The state Department of Community Health, which administers the
program, last summer resisted a subpoena by the U.S. Drug Enforcement
Administration.

The DEA requested the information as part of a drug investigation in
the Lansing area, records showed.

The state has been reluctant to release the records fearing it would
violate privacy protections in the medical-marijuana law.

A hearing is Tuesday in U.S. District Court. Originally, a judge was
to act on a request by federal prosecutors to enforce the subpoena
earlier this month.

Americans for Safe Access considers itself the "nation's largest
member-based organization of patients, medical professionals,
scientists and concerned citizens working to promote safe and legal
access to marijuana for therapeutic use and research."

This case is being watched across the country.

Grand Rapids attorney Bruce Block, who has focused on marijuana
cases, wrote on behalf of the organization: "If the federal
government succeeds, medical marijuana patients in Michigan and
throughout the rest of the United States will be deterred from
becoming legal medical-marijuana patients in the states in which they reside.

"This will be deleterious to the health of thousands, yet the
Michigan Department of Community Health has not addressed these
issues, has not argued the merits of whether or not these documents
must be produced, but rather has acquiesced to the demand so long as
this court will somehow cloak it with immunity when it violates the law."

He said that the DEA is seeking "documents of the most intimate
nature - medical records of sick and dying patients."

Under the law, the state holds a confidential list of of qualifying
patients and caregivers, who can grow marijuana. The Department of
Community Health can only tell law enforcement if a registration card is valid.
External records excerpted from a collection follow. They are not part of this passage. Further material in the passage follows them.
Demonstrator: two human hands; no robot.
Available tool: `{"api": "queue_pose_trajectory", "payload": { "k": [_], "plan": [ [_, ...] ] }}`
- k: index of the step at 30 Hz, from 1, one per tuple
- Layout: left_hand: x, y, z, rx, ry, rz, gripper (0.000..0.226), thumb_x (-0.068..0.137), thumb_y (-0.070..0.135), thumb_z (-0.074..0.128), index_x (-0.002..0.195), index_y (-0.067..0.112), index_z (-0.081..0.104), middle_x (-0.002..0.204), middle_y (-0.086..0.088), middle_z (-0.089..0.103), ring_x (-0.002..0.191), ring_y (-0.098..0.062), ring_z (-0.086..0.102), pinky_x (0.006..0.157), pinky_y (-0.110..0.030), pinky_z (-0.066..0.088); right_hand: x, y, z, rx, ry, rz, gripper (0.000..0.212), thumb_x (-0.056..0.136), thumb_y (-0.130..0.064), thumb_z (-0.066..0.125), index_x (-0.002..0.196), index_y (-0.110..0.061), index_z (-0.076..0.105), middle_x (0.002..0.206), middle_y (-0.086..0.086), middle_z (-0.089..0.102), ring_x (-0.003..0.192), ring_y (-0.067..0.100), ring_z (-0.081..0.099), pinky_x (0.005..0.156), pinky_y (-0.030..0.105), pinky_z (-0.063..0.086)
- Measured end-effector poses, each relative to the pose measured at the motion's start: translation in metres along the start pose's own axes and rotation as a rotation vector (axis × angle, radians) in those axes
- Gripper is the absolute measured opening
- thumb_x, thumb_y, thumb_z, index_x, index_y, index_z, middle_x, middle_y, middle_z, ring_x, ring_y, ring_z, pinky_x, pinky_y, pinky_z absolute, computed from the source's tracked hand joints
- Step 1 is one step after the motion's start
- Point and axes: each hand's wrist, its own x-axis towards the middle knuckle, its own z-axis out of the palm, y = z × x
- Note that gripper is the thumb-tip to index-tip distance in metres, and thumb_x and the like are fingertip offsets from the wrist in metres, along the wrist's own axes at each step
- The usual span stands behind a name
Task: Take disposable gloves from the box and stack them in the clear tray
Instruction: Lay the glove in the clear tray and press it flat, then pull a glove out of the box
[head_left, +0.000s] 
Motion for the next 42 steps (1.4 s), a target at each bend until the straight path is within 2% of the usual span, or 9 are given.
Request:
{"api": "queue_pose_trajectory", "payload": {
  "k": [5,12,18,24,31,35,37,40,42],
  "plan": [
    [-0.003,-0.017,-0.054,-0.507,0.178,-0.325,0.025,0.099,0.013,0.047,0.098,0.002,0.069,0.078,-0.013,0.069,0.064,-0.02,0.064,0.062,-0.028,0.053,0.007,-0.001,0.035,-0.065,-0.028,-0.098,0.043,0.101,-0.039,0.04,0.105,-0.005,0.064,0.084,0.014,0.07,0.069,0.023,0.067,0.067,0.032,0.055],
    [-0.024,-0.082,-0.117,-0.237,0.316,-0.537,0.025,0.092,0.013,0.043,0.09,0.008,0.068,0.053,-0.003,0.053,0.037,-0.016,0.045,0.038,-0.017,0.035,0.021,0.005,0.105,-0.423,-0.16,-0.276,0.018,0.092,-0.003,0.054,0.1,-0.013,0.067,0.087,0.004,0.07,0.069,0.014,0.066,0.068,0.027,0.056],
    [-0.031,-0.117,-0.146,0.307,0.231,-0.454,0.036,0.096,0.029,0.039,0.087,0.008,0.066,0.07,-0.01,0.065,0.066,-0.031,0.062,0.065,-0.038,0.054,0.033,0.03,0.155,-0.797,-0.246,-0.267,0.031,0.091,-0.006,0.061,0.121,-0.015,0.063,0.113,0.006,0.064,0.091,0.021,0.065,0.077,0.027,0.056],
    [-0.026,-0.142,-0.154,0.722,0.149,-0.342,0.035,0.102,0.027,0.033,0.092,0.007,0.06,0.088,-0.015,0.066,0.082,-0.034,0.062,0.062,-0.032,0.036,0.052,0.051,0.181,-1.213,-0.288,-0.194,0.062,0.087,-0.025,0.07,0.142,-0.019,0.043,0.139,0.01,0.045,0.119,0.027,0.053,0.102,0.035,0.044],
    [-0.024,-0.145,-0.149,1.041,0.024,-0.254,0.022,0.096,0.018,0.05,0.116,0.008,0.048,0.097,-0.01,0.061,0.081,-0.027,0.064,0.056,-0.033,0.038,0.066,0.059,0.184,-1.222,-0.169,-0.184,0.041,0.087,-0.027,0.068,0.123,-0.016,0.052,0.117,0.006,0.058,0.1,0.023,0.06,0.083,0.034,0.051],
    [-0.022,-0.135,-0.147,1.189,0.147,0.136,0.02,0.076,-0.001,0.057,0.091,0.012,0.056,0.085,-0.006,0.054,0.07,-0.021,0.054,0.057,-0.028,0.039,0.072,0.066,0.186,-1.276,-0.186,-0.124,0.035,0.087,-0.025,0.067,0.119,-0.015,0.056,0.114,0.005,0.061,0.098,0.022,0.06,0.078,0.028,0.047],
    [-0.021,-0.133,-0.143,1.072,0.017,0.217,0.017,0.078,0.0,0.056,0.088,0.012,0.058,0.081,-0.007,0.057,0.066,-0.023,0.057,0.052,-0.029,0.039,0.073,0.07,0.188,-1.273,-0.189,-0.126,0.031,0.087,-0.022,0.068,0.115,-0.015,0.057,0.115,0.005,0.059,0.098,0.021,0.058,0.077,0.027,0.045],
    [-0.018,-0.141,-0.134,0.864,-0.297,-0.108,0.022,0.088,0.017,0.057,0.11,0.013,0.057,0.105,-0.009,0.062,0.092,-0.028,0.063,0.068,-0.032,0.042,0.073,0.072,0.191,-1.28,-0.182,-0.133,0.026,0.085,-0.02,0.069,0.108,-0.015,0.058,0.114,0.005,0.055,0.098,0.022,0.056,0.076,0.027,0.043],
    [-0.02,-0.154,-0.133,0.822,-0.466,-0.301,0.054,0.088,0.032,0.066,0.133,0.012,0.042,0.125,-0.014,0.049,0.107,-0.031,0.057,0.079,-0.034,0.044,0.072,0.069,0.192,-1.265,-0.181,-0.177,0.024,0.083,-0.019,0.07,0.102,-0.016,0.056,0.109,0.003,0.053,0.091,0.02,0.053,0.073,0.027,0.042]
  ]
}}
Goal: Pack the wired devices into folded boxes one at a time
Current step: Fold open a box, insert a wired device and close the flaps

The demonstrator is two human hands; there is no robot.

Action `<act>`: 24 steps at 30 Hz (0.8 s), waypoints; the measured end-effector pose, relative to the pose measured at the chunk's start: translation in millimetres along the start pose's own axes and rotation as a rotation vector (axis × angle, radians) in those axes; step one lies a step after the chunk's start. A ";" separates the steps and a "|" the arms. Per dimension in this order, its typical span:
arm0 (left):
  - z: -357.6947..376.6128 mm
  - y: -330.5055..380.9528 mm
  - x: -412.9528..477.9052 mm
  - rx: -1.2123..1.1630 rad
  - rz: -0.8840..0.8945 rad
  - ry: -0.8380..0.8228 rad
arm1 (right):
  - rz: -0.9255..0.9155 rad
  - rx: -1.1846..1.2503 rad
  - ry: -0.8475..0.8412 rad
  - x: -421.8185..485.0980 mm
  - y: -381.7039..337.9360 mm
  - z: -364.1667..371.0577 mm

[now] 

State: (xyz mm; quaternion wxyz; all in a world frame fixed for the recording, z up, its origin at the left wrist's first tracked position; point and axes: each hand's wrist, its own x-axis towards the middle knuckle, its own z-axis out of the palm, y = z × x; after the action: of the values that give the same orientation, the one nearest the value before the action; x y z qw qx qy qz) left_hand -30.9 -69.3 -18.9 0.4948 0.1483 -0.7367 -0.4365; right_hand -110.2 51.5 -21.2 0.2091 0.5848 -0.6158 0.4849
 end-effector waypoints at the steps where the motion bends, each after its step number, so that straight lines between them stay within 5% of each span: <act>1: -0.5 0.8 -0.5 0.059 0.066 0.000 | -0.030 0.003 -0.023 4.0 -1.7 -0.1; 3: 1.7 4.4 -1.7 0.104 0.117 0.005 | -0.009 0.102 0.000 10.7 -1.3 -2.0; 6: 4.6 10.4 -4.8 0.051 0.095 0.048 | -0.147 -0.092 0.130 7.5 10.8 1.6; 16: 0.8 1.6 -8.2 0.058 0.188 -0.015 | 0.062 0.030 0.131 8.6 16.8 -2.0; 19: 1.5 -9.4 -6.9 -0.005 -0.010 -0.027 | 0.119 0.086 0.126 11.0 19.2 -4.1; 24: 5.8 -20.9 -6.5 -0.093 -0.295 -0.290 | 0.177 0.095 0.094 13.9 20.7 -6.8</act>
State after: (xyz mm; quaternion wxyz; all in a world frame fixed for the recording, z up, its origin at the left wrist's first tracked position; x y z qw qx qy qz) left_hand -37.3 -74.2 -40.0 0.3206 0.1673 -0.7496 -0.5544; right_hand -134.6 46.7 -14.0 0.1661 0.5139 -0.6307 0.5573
While marijuana remains illegal under federal law, prosecutors say
they are not targeting legal users of the drug.

Assistant U.S. Attorney John Bruha said that " Department of Justice
policy discourages expenditure of investigative or prosecutorial
resources on individuals or caregivers 'whose actions are in clear
and unambiguous compliance with existing state laws providing for the
medical use of marijuana.'"

Block said that if information is released from the registry, it
"would open a Pandora's Box," and become "an easy source of
information the federal government could access by subpoena of an
agent whenever it desired."

Such access would essentially "nullify" the program, Block wrote.